- _Work to complete_:
Among the lines below, restate word for word only those from the line with "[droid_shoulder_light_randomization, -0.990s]" through the line with "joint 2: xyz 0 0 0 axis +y", with both end lines kept.

[Opening Extracted information section]

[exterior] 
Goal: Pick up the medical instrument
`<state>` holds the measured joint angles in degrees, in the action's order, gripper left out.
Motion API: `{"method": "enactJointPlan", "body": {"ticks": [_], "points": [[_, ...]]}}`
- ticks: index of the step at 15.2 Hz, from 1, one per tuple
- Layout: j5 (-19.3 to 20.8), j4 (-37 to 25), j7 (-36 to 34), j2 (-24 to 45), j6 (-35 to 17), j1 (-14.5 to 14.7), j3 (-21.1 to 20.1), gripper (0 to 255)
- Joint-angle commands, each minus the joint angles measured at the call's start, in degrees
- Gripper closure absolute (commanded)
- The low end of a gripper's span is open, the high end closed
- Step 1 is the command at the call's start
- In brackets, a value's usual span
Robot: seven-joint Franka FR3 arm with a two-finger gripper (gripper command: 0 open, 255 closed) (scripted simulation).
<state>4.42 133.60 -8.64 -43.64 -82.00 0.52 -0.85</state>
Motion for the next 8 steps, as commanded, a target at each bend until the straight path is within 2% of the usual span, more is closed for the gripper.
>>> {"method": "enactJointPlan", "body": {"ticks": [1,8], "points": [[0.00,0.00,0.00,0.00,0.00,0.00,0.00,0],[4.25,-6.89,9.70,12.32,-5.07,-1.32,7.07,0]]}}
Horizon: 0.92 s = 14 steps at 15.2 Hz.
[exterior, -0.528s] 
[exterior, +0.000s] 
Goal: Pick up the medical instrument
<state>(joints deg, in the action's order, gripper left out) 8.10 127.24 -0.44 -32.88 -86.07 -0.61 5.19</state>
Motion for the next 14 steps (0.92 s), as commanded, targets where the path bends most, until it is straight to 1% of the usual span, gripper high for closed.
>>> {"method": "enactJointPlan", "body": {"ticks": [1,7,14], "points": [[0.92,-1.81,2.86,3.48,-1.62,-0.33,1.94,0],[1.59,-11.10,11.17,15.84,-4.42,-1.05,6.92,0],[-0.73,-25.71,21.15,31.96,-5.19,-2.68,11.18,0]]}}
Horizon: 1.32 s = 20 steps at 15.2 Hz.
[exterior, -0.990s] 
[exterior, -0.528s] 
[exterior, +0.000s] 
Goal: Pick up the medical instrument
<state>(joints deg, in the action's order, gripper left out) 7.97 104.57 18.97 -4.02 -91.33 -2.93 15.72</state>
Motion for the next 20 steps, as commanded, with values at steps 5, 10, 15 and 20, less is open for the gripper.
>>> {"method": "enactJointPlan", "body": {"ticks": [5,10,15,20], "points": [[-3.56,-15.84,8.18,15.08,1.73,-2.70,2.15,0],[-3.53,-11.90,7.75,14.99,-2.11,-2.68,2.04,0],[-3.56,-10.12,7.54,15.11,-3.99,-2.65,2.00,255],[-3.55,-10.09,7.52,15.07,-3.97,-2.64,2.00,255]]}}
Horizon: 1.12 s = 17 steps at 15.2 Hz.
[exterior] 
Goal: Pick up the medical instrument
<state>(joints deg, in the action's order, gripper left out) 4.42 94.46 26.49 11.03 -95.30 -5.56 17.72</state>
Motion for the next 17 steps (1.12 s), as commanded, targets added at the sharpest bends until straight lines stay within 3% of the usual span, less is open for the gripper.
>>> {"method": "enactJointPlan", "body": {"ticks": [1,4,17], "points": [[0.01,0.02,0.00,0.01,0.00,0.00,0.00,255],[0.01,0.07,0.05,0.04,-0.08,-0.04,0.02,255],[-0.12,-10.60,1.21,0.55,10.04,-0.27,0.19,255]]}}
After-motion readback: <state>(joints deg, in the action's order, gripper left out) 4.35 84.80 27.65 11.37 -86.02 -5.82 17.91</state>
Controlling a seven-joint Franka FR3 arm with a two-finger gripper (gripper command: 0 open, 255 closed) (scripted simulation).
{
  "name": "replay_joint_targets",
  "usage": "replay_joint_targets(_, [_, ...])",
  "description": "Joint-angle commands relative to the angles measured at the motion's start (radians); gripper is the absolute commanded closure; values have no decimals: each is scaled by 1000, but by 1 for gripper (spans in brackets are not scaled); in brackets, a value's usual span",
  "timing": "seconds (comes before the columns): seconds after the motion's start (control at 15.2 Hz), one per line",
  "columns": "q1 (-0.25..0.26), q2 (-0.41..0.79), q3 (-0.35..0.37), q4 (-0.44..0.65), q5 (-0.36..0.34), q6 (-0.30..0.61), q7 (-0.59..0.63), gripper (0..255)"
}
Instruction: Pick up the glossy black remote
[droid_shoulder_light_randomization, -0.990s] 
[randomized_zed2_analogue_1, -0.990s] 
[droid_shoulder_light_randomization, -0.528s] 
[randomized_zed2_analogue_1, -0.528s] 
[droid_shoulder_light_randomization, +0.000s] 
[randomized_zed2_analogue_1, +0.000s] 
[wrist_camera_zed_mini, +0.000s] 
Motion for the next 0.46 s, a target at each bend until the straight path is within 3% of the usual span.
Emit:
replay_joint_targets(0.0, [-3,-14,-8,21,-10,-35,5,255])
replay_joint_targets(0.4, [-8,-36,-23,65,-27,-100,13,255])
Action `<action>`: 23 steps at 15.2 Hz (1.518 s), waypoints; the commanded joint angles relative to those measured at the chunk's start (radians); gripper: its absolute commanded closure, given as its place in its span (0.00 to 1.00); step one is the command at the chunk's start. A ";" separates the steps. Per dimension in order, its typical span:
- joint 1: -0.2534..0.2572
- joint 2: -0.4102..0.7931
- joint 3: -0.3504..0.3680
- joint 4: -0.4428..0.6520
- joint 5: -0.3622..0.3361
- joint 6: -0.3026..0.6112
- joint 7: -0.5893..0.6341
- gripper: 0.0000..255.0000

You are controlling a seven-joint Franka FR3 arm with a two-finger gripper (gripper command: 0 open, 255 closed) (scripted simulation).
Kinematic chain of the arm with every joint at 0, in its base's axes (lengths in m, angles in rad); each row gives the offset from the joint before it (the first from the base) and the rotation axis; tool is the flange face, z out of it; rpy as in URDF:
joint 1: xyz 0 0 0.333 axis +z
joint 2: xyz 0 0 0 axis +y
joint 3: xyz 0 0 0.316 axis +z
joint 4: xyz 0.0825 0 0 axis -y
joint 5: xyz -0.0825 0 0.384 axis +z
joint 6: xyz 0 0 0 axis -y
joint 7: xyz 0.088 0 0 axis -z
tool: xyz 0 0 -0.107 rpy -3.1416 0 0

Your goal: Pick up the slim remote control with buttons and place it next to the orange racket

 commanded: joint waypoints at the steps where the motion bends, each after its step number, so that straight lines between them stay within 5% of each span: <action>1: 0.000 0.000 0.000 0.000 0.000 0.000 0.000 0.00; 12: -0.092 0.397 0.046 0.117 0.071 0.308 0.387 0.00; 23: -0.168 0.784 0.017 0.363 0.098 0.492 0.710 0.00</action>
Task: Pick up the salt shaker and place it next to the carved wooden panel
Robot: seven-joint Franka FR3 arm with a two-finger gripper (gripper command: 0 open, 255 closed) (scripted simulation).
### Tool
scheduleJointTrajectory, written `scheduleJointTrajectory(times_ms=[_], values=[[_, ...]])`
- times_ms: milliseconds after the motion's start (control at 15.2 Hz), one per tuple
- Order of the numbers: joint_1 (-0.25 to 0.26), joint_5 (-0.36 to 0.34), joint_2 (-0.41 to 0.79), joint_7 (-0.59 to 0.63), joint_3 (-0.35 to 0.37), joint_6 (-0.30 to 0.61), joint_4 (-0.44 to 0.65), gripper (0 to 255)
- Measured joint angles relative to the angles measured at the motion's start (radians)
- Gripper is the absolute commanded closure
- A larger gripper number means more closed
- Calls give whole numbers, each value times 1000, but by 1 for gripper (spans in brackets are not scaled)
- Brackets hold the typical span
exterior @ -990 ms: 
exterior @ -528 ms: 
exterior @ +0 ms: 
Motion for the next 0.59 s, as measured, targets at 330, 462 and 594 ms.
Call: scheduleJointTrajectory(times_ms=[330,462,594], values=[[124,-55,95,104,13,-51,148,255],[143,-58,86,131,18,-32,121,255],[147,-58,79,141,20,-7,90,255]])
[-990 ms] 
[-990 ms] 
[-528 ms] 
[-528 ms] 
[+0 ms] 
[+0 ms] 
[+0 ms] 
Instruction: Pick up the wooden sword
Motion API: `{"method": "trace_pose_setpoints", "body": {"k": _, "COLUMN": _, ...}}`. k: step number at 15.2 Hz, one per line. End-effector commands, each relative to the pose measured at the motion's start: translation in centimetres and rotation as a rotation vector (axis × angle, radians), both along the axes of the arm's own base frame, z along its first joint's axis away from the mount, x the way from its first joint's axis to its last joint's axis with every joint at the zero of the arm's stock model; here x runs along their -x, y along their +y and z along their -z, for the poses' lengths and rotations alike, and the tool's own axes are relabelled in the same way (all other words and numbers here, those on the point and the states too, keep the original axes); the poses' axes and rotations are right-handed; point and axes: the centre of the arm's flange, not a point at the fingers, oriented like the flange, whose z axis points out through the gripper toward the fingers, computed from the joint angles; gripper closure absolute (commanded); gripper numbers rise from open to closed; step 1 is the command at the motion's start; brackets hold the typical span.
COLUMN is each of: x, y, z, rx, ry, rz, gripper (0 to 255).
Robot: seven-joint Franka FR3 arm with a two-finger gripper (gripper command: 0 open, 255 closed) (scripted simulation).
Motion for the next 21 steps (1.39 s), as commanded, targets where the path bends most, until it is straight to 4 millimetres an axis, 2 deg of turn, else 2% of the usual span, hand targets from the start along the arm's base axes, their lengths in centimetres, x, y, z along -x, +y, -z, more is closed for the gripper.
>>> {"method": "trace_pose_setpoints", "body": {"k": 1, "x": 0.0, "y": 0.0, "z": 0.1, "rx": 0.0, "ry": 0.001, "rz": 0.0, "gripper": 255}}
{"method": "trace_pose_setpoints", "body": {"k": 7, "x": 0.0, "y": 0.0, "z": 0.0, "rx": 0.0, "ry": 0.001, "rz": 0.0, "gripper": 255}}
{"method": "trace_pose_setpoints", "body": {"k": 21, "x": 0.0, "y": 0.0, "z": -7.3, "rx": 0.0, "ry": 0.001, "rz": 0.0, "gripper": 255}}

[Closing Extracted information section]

- _Response area_:
[droid_shoulder_light_randomization, -0.990s] 
[randomized_zed2_analogue_1, -0.990s] 
[droid_shoulder_light_randomization, -0.528s] 
[randomized_zed2_analogue_1, -0.528s] 
[droid_shoulder_light_randomization, +0.000s] 
[randomized_zed2_analogue_1, +0.000s] 
[wrist_camera_zed_mini, +0.000s] 
Motion for the next 0.46 s, a target at each bend until the straight path is within 3% of the usual span.
Emit:
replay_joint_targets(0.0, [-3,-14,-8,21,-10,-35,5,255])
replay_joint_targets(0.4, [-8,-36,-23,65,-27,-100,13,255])
Action `<action>`: 23 steps at 15.2 Hz (1.518 s), waypoints; the commanded joint angles relative to those measured at the chunk's start (radians); gripper: its absolute commanded closure, given as its place in its span (0.00 to 1.00); step one is the command at the chunk's start. A ";" separates the steps. Per dimension in order, its typical span:
- joint 1: -0.2534..0.2572
- joint 2: -0.4102..0.7931
- joint 3: -0.3504..0.3680
- joint 4: -0.4428..0.6520
- joint 5: -0.3622..0.3361
- joint 6: -0.3026..0.6112
- joint 7: -0.5893..0.6341
- gripper: 0.0000..255.0000

You are controlling a seven-joint Franka FR3 arm with a two-finger gripper (gripper command: 0 open, 255 closed) (scripted simulation).
Kinematic chain of the arm with every joint at 0, in its base's axes (lengths in m, angles in rad); each row gives the offset from the joint before it (the first from the base) and the rotation axis; tool is the flange face, z out of it; rpy as in URDF:
joint 1: xyz 0 0 0.333 axis +z
joint 2: xyz 0 0 0 axis +y

The given output is complete.